▸ **Aim of the task**
Please return exactly the lines from the top of the data through the line that contains "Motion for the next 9", and skip all pictures.

▸ **Extracted records**
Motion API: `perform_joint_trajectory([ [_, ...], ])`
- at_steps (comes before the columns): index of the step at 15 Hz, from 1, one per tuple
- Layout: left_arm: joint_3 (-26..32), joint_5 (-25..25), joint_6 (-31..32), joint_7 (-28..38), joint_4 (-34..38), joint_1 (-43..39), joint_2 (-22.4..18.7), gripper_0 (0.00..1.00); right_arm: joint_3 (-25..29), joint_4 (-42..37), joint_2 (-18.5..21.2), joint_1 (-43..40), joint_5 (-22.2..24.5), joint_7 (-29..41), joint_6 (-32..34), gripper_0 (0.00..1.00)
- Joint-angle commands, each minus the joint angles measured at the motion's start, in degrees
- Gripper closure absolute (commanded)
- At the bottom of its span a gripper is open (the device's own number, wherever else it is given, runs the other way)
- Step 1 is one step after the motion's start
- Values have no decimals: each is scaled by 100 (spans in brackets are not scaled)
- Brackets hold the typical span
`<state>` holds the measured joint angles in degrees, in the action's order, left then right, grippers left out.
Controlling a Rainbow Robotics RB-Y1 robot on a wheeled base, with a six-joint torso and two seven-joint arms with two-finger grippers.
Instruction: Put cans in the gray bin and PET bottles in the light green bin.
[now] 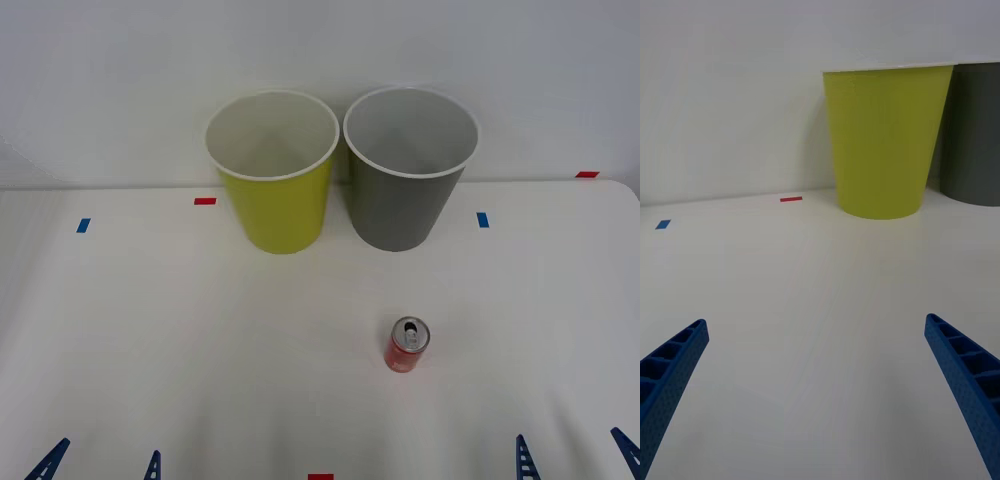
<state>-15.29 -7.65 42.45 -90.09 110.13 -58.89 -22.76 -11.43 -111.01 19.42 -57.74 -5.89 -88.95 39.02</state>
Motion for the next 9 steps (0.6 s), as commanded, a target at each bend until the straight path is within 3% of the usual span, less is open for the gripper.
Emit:
perform_joint_trajectory([
  [1,0,0,0,0,0,0,0,0,0,0,0,0,0,0,0,0],
  [6,0,0,0,0,0,0,0,0,35,185,-88,62,-26,9,-79,0],
  [9,0,0,0,0,0,0,0,0,-35,343,-26,88,26,-88,211,0],
])
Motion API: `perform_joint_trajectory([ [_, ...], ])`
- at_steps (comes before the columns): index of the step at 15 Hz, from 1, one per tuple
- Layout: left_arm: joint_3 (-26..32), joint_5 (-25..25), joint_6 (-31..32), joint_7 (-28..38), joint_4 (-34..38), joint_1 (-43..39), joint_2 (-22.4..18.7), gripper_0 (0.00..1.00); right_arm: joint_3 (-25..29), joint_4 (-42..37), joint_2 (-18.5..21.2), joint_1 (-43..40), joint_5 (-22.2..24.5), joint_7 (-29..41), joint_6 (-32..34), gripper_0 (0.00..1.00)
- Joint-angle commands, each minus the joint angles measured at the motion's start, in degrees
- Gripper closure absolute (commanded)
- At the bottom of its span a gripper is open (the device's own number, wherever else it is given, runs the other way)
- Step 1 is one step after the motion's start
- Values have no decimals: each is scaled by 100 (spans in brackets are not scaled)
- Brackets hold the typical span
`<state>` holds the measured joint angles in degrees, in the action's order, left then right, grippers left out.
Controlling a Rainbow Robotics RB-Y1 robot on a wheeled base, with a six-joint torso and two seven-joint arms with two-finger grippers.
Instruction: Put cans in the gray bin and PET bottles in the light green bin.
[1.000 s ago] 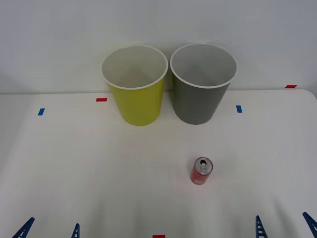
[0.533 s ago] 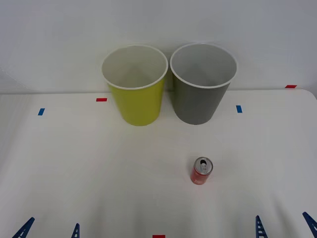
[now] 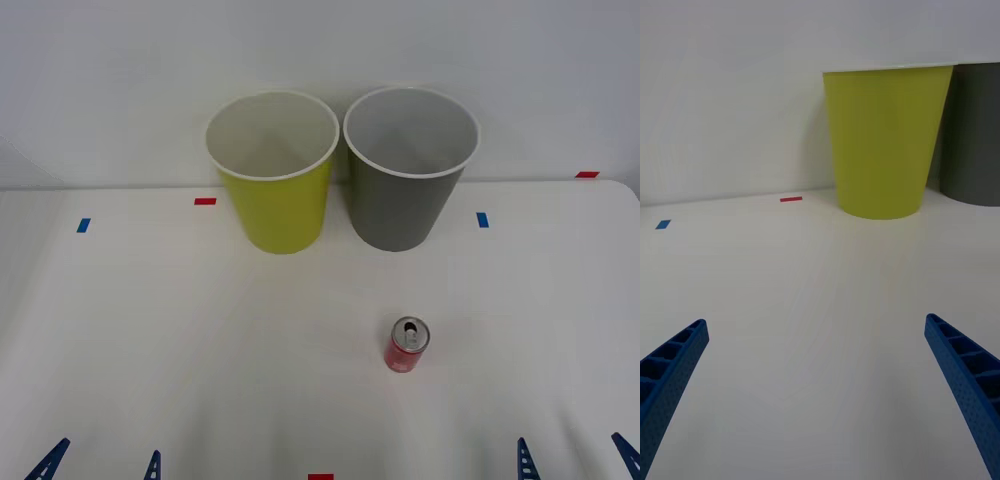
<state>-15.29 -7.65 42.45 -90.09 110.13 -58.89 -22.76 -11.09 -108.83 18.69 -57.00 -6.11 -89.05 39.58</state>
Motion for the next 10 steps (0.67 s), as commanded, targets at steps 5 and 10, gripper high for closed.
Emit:
perform_joint_trajectory([
  [5,0,0,0,0,0,0,0,0,-517,538,301,101,-4,-280,850,0],
  [10,0,0,0,0,0,0,0,0,-1070,547,99,417,163,-632,489,0],
])
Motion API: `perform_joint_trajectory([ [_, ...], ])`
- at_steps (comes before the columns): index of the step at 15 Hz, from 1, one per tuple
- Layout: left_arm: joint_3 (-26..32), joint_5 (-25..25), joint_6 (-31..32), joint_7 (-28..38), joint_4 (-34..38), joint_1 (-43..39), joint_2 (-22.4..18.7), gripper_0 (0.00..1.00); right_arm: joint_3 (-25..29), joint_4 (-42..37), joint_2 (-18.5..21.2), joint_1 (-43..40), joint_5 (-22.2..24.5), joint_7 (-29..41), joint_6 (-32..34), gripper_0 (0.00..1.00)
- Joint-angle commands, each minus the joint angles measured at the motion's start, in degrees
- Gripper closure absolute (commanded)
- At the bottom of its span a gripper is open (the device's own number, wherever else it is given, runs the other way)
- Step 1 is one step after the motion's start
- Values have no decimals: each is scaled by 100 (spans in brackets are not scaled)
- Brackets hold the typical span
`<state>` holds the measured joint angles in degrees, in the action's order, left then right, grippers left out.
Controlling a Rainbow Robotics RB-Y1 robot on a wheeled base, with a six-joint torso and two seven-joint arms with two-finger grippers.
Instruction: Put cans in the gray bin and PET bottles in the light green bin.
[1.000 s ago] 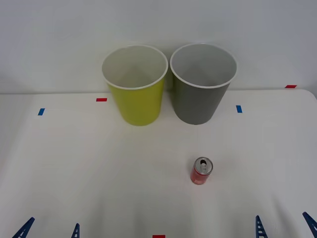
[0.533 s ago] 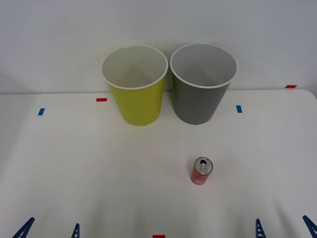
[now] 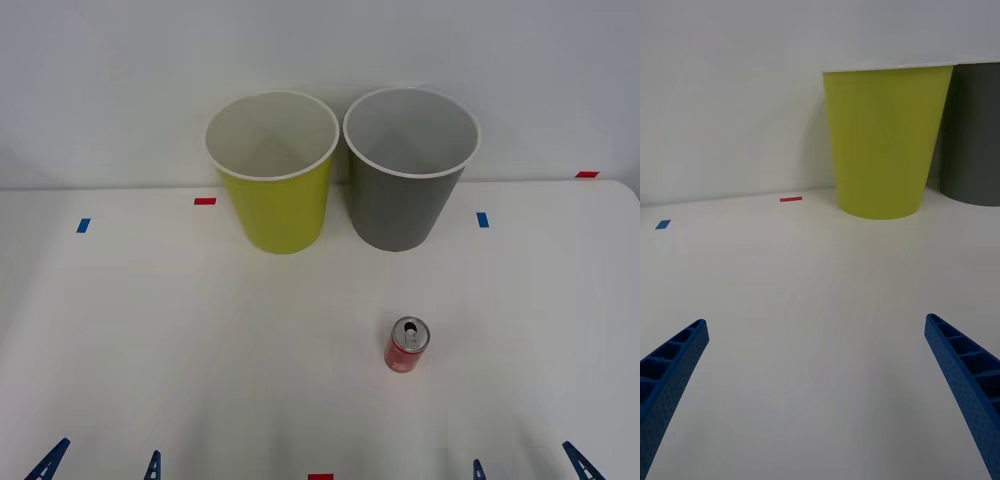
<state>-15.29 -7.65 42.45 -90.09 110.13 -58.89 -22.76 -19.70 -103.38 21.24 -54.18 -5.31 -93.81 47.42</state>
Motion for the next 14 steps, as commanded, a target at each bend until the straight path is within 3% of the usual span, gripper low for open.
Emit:
perform_joint_trajectory([
  [1,0,0,0,0,0,0,0,0,-218,3,-287,241,127,-208,-461,0],
  [10,0,0,0,0,0,0,0,0,-385,3,-1104,856,408,-436,-1279,0],
  [14,0,0,0,0,0,0,0,0,-271,380,-1605,1146,637,-463,-1208,0],
])
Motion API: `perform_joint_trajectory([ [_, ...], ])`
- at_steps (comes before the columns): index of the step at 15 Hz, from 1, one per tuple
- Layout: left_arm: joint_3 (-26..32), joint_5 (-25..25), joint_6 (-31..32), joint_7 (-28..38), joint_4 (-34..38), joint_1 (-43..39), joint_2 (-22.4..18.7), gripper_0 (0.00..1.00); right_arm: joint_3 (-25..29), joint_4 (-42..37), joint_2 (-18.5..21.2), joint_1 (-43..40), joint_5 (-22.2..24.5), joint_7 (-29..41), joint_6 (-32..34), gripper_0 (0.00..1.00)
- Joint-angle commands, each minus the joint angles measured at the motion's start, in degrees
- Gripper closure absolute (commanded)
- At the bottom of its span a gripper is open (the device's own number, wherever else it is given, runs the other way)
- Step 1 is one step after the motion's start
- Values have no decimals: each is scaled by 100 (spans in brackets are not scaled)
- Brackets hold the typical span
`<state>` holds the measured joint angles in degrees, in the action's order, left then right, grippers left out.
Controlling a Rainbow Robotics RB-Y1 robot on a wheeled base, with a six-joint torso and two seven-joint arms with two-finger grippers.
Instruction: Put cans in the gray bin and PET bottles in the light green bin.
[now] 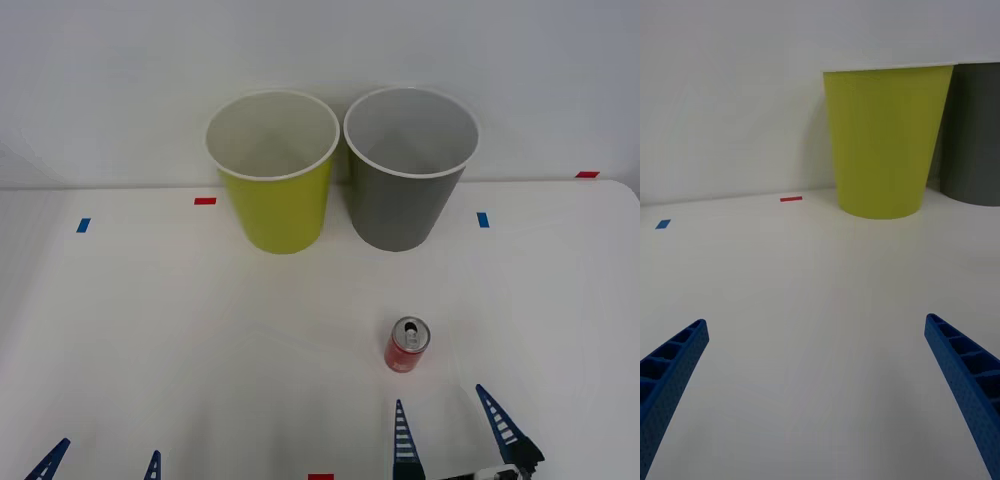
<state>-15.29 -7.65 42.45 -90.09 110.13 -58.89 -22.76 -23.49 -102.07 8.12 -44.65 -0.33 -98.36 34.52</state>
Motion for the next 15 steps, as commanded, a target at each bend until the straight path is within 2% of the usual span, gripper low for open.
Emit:
perform_joint_trajectory([
  [1,0,0,0,0,0,0,0,0,135,293,-373,264,183,-7,81,0],
  [6,0,0,0,0,0,0,0,0,354,714,-689,844,358,19,81,0],
  [15,0,0,0,0,0,0,0,0,398,1330,-795,1644,350,107,37,0],
])
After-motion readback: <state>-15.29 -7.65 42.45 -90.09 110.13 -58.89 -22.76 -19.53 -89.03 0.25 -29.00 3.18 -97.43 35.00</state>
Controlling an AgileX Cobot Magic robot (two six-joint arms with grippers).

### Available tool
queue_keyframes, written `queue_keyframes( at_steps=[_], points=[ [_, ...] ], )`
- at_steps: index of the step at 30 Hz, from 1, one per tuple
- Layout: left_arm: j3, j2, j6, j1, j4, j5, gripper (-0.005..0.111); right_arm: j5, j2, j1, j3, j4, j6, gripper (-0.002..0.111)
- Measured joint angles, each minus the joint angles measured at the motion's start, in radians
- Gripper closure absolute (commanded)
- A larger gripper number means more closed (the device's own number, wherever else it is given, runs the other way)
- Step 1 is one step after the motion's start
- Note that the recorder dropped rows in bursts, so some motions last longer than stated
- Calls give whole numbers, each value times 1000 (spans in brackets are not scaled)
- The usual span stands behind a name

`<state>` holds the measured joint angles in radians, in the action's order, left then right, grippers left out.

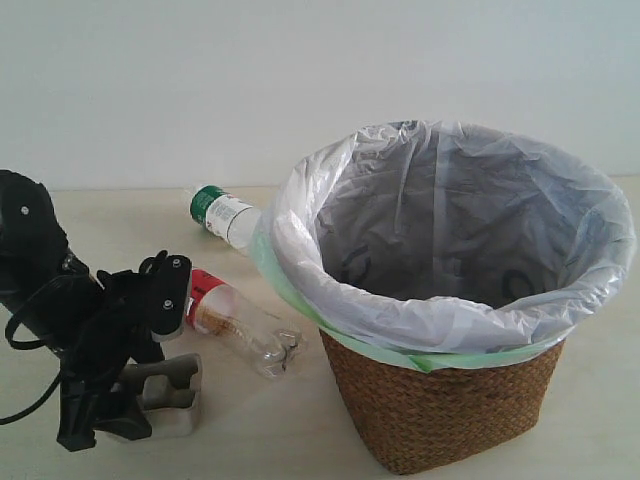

▸ **Result for this exercise**
Motion API: `perform_joint_trajectory([ [_, ...], ])`
- at_steps (comes before the columns): index of the step at 15 Hz, from 1, one per tuple
- Layout: left_arm: joint_3 (-26..32), joint_5 (-25..25), joint_6 (-31..32), joint_7 (-28..38), joint_4 (-34..38), joint_1 (-43..39), joint_2 (-22.4..18.7), gripper_0 (0.00..1.00); right_arm: joint_3 (-25..29), joint_4 (-42..37), joint_2 (-18.5..21.2), joint_1 (-43..40), joint_5 (-22.2..24.5), joint_7 (-29..41), joint_6 (-32..34), gripper_0 (0.00..1.00)
- Joint-angle commands, each minus the joint angles measured at the motion's start, in degrees
- Gripper closure absolute (commanded)
- At the bottom of its span a gripper is open (the device's own number, wherever else it is given, runs the other way)
- Step 1 is one step after the motion's start
- Values have no decimals: each is scaled by 100 (spans in brackets are not scaled)
- Brackets hold the typical span
`<state>` holds the measured joint angles in degrees, in the action's order, left then right, grippers left out.
Controlling a Rainbow Robotics RB-Y1 robot on a wheeled base, with a six-joint torso and two seven-joint arms with two-finger grippers.
Instruction: Put cans in the gray bin and PET bottles in the light green bin.
[now] 
<state>-15.29 -7.65 42.45 -90.09 110.13 -58.89 -22.76 -11.43 -111.01 19.42 -57.74 -5.89 -88.95 39.02</state>
Motion for the next 9 steps (0.6 s), as commanded, a target at each bend until the straight path is within 3% of the usual span, less is open for the gripper.

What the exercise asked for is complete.